**About this exercise**.
Please restate, exactly as written, the lines running from the beginning of the material through the line that has "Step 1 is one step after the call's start" in it.

**Data below**.
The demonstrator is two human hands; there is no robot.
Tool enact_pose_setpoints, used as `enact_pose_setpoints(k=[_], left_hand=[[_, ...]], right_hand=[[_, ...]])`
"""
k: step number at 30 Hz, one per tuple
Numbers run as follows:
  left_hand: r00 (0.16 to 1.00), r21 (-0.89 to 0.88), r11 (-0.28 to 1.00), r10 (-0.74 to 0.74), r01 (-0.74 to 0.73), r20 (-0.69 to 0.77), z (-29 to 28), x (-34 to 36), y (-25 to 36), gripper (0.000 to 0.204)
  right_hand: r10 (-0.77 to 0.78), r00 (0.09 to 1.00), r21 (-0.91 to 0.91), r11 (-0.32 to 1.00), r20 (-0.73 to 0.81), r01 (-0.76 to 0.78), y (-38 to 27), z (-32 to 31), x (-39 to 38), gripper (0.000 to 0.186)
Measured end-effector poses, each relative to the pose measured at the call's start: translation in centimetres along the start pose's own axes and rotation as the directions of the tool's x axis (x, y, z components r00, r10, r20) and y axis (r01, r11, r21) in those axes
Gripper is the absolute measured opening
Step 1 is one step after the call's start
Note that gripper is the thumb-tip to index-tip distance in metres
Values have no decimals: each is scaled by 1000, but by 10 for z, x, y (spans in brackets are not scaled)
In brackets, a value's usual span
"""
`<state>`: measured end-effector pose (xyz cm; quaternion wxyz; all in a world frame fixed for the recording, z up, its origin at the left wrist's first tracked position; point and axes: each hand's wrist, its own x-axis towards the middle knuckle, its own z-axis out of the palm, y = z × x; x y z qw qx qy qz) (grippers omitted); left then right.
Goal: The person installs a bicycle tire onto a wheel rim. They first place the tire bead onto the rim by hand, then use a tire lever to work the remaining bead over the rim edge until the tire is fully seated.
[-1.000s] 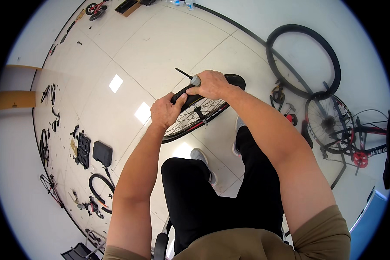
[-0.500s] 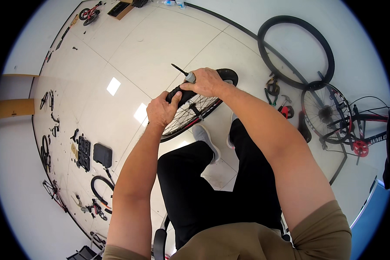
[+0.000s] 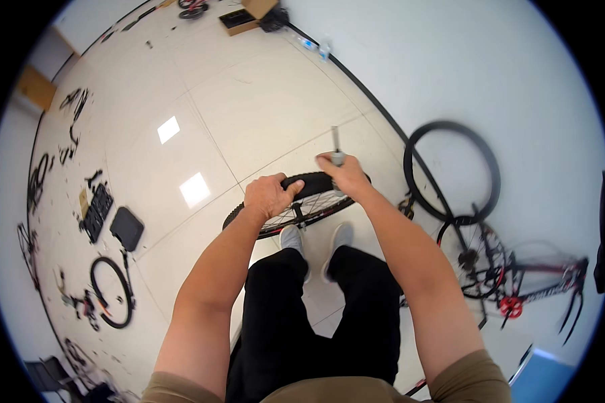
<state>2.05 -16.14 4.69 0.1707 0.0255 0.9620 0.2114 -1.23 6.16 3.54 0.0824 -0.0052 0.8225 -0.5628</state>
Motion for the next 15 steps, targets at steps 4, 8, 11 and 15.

**Problem solution**.
The demonstrator is two human hands; there is no robot.
Tool enact_pose_setpoints, used as `enact_pose_setpoints(k=[_], left_hand=[[_, ...]], right_hand=[[_, ...]])`
"""
k: step number at 30 Hz, one per tuple
Numbers run as follows:
  left_hand: r00 (0.16 to 1.00), r21 (-0.89 to 0.88), r11 (-0.28 to 1.00), r10 (-0.74 to 0.74), r01 (-0.74 to 0.73), r20 (-0.69 to 0.77), z (-29 to 28), x (-34 to 36), y (-25 to 36), gripper (0.000 to 0.204)
  right_hand: r10 (-0.77 to 0.78), r00 (0.09 to 1.00), r21 (-0.91 to 0.91), r11 (-0.32 to 1.00), r20 (-0.73 to 0.81), r01 (-0.76 to 0.78), y (-38 to 27), z (-32 to 31), x (-39 to 38), gripper (0.000 to 0.186)
Measured end-effector poses, each relative to the pose measured at the call's start: translation in centimetres along the start pose's own axes and rotation as the directions of the tool's x axis (x, y, z components r00, r10, r20) and y axis (r01, r11, r21) in those axes
Gripper is the absolute measured opening
Step 1 is one step after the call's start

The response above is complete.